- [Exercise objective]
From the listing below, pick out each line with the word "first".
Data segment START
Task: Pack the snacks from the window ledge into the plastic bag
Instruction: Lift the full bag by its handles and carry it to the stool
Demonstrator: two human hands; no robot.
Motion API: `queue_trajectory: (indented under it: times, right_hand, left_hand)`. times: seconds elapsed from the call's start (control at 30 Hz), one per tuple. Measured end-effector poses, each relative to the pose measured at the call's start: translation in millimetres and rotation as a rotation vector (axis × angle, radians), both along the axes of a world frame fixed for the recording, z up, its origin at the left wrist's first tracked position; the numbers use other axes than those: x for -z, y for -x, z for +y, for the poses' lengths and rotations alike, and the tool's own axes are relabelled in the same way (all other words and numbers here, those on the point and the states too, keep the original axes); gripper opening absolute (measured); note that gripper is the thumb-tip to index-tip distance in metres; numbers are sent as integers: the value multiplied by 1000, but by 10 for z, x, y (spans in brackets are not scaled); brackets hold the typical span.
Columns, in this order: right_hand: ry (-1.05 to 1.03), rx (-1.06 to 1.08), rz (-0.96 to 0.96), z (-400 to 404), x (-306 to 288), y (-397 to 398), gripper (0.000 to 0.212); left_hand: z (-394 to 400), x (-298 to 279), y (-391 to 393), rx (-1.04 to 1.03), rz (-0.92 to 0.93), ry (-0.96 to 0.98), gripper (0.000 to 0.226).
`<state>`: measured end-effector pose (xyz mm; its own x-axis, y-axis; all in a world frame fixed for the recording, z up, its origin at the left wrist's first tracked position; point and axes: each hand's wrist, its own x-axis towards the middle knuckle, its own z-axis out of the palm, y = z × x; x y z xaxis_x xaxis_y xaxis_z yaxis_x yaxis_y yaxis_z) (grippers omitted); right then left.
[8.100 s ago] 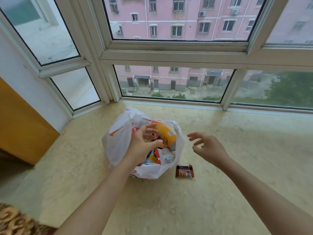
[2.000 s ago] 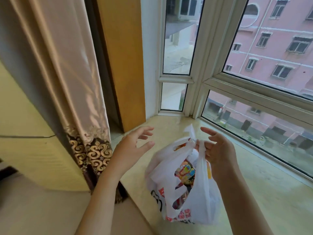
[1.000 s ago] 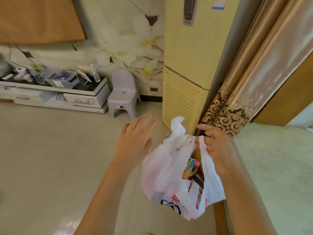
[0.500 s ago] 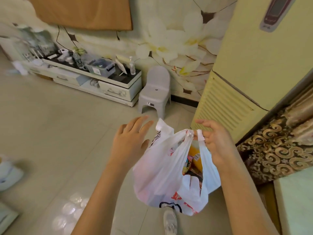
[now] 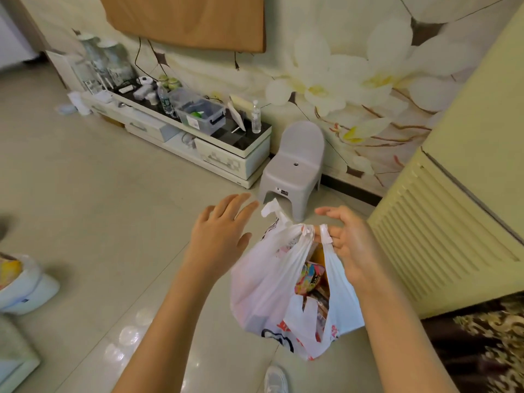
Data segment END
- [Exercise output]
Motion API: `queue_trajectory: (indented under it: times, right_hand, left_hand)`. times: seconds elapsed from the call's start (control at 30 Hz), one per tuple. Measured end-effector poses, each relative to the pose measured at the call's start: translation in millimetres and rotation as a rotation vector (axis × angle, radians), both along the axes of a world frame fixed for the recording, z up, its origin at the left wrist's first tracked position; the numbers use other axes than those: x for -z, y for -x, z for +y, for the poses' lengths and rotations alike, and the tool's own axes are relabelled in the same way (all other words and numbers here, those on the point and the states too, keep the original axes); gripper opening absolute (measured); note that gripper is the thumb-tip to index-tip distance in metres; numbers are sent as integers: the value multiplied by 1000, but by 10 for z, x, y (spans in brackets are not scaled); brackets hold the typical span.
`<state>`: measured end-effector pose (xyz mm; its own x-axis, y-axis; all in a world frame fixed for the recording, z up, its origin at the left wrist's first tracked position; point and axes: each hand's wrist, its own x-axis towards the middle knuckle, its own z-axis out of the palm, y = z × x; x y z xaxis_x xaxis_y xaxis_z yaxis_x yaxis_y yaxis_z) (grippers omitted); right then left.

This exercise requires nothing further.